- **Task goal**
For each line of the listing below that contains the string "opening", copy the line.

- **Data extract**
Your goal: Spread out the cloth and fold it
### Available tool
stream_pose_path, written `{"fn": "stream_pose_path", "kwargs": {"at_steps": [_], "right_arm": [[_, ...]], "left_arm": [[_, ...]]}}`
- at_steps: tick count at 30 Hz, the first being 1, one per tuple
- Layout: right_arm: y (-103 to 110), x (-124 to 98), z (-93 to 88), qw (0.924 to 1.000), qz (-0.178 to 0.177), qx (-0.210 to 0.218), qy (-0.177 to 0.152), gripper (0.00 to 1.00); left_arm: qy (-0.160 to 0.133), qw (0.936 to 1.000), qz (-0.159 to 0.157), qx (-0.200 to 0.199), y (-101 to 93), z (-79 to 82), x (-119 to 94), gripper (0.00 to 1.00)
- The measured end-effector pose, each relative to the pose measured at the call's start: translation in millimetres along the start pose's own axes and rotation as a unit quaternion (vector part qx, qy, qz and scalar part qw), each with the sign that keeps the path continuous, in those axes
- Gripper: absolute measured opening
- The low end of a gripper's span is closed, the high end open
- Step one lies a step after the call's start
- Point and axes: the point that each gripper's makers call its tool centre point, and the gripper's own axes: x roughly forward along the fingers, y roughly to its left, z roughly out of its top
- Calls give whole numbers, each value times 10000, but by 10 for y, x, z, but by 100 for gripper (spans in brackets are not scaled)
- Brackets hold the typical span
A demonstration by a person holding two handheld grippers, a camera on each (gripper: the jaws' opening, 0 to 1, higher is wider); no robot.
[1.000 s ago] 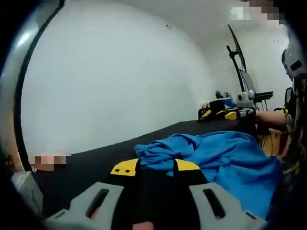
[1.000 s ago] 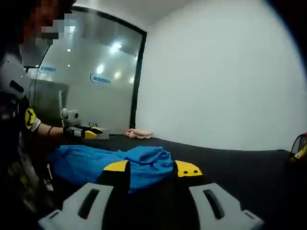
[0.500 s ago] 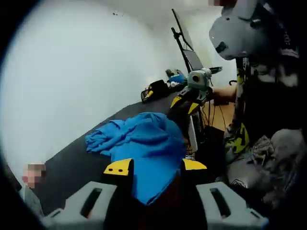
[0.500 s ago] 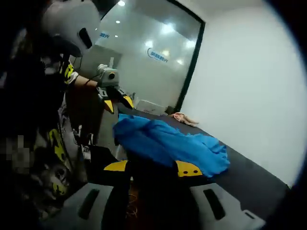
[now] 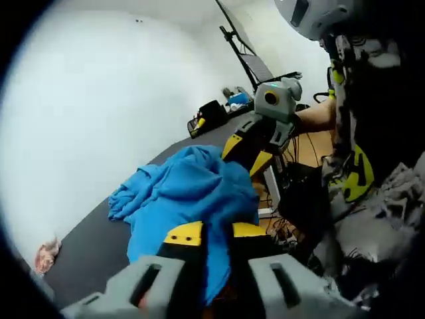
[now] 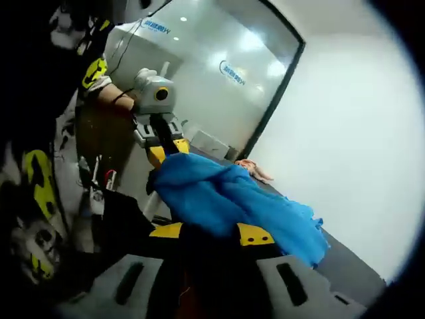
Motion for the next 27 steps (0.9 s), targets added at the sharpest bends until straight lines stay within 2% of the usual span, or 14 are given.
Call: {"fn": "stream_pose_path", "kwargs": {"at_steps": [2, 3, 4, 7, 8, 10, 14, 16, 19, 21, 23, 27], "right_arm": [[-42, -21, 0, 9997, -61, 232, 69, 22], [-32, -34, 42, 9992, -21, 399, -5, 13], [-110, -57, 87, 9990, -221, 371, -116, 3], [-207, -83, 117, 9970, -222, 717, -161, 2], [-228, -82, 148, 9971, -266, 669, -253, 2], [-264, -97, 187, 9969, -276, 669, -292, 2], [-456, -229, 353, 9953, -480, 658, -533, 2], [-612, -334, 471, 9922, -594, 829, -719, 2], [-887, -557, 660, 9853, -740, 1127, -1046, 2], [-1082, -720, 759, 9809, -930, 1230, -1182, 2], [-1226, -860, 864, 9772, -1105, 1200, -1359, 2], [-1517, -1179, 1030, 9706, -1385, 1178, -1574, 2]], "left_arm": [[-104, 9997, -78, -225, 2, 55, -19, 2], [-174, 9994, -56, -306, 22, 86, -34, 2], [-260, 9990, -50, -358, 41, 137, -56, 2], [-536, 9953, -39, -800, 96, 277, -93, 2], [-746, 9928, 49, -939, 163, 387, -123, 2], [-964, 9890, 124, -1117, 240, 518, -170, 2], [-1215, 9836, 432, -1263, 477, 672, -311, 2], [-1392, 9790, 576, -1371, 621, 737, -413, 2], [-1433, 9764, 837, -1379, 805, 740, -536, 2], [-1540, 9721, 952, -1492, 879, 775, -595, 2], [-1769, 9647, 1018, -1665, 952, 860, -682, 2], [-1866, 9612, 1226, -1619, 1094, 962, -791, 1]]}}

- **Your response**
- Gripper: absolute measured opening
A demonstration by a person holding two handheld grippers, a camera on each (gripper: the jaws' opening, 0 to 1, higher is wider); no robot.

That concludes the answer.